Work request: Below are some records. Copy every line in them that holds "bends".

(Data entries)
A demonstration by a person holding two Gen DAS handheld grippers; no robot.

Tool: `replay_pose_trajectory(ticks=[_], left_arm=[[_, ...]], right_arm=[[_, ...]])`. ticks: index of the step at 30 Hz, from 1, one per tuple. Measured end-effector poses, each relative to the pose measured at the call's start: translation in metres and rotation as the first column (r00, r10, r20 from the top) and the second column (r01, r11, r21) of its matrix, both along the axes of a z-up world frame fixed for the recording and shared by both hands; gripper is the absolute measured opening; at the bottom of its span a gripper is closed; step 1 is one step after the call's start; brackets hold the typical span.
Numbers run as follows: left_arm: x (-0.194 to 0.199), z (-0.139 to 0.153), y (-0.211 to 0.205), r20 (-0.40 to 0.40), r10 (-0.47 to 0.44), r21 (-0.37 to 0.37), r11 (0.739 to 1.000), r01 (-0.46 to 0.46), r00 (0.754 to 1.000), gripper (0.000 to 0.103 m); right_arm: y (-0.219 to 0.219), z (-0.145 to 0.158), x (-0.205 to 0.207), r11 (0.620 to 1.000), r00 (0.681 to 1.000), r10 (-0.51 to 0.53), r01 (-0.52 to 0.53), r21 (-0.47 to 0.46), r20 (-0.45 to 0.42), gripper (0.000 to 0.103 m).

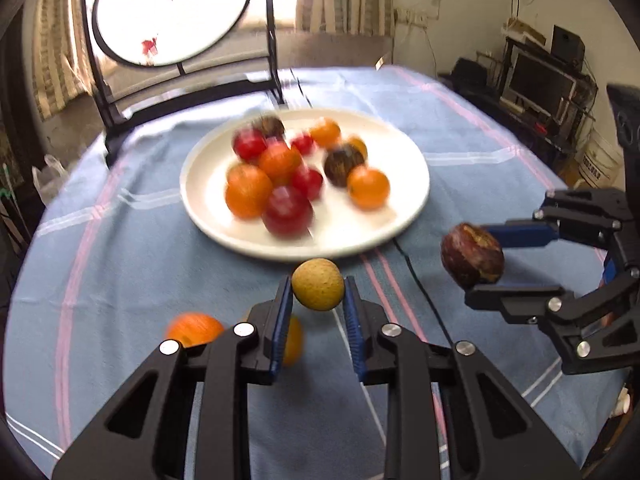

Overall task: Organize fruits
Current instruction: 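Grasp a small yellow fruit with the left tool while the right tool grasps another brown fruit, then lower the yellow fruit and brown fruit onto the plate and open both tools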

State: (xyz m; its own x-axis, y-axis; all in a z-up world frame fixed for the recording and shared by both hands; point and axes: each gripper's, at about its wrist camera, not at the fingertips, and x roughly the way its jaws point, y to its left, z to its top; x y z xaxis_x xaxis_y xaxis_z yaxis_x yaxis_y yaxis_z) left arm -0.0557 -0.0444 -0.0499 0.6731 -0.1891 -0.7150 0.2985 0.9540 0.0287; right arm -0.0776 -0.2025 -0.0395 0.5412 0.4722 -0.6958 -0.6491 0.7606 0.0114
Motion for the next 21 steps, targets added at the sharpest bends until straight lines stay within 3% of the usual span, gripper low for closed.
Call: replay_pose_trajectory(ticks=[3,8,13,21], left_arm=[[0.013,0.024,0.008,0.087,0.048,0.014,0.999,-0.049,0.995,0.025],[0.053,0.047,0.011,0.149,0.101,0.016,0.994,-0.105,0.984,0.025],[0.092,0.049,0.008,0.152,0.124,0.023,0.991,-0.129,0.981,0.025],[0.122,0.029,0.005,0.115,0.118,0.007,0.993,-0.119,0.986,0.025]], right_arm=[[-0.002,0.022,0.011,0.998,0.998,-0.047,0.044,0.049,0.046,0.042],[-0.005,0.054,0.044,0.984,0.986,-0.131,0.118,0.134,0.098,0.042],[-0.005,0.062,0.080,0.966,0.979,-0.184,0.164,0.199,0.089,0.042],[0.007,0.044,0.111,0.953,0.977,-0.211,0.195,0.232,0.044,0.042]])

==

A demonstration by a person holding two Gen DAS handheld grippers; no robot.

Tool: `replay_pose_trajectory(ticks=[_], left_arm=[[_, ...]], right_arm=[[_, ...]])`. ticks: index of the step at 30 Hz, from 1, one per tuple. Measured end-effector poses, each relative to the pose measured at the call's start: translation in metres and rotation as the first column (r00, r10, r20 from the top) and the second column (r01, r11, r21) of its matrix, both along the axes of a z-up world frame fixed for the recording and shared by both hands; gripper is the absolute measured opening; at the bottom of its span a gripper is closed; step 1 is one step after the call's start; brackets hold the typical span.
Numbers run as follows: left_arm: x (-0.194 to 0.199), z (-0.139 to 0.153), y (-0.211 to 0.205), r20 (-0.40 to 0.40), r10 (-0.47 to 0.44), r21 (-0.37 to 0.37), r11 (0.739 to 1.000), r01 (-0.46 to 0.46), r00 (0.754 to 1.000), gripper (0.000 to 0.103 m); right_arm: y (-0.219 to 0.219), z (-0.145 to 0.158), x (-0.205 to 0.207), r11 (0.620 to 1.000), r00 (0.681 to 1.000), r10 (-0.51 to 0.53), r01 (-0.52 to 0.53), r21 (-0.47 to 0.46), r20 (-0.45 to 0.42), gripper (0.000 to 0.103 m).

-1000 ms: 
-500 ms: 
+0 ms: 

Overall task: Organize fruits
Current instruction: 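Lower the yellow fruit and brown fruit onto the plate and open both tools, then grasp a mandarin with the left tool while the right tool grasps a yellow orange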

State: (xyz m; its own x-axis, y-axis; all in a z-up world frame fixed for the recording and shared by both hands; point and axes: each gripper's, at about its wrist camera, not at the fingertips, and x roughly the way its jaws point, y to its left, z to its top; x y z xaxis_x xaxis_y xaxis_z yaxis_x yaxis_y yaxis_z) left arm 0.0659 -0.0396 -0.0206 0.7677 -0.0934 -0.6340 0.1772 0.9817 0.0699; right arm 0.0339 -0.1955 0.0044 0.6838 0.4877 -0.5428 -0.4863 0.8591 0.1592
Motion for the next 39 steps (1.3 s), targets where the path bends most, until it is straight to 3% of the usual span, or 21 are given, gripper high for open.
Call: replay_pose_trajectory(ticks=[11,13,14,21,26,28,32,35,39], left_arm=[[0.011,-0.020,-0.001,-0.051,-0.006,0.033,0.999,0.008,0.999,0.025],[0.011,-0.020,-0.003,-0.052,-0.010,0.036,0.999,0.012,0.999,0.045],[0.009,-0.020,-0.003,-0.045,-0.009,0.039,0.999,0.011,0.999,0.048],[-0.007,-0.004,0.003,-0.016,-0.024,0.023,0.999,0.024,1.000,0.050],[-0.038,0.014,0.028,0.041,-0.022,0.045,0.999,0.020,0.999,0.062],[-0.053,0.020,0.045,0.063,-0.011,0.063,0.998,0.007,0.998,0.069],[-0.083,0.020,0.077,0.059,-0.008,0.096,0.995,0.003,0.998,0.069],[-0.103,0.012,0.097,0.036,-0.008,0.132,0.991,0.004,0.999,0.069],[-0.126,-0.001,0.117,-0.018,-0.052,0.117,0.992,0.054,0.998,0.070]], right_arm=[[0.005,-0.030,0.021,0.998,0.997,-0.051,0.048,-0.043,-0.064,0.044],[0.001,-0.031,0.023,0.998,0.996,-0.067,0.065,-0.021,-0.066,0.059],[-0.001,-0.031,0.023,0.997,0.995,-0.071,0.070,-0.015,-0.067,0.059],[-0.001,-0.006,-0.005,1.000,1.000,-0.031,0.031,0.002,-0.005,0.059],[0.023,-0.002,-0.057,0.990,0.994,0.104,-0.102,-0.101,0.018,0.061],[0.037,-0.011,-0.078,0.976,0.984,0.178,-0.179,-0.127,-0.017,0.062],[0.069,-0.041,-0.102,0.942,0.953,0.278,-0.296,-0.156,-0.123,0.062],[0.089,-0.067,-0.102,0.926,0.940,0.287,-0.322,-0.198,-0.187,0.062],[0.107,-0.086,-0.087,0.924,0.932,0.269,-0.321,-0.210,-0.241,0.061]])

Result:
Motion for the next 21 steps, targets added at the sharpest bends until straight lines stay within 3% of the usual span, gripper low for closed.
Motion for the next 39 steps (1.3 s), targets where the path bends most, until it is straight to 3% of the usual span, or 21 are given, gripper high for open.

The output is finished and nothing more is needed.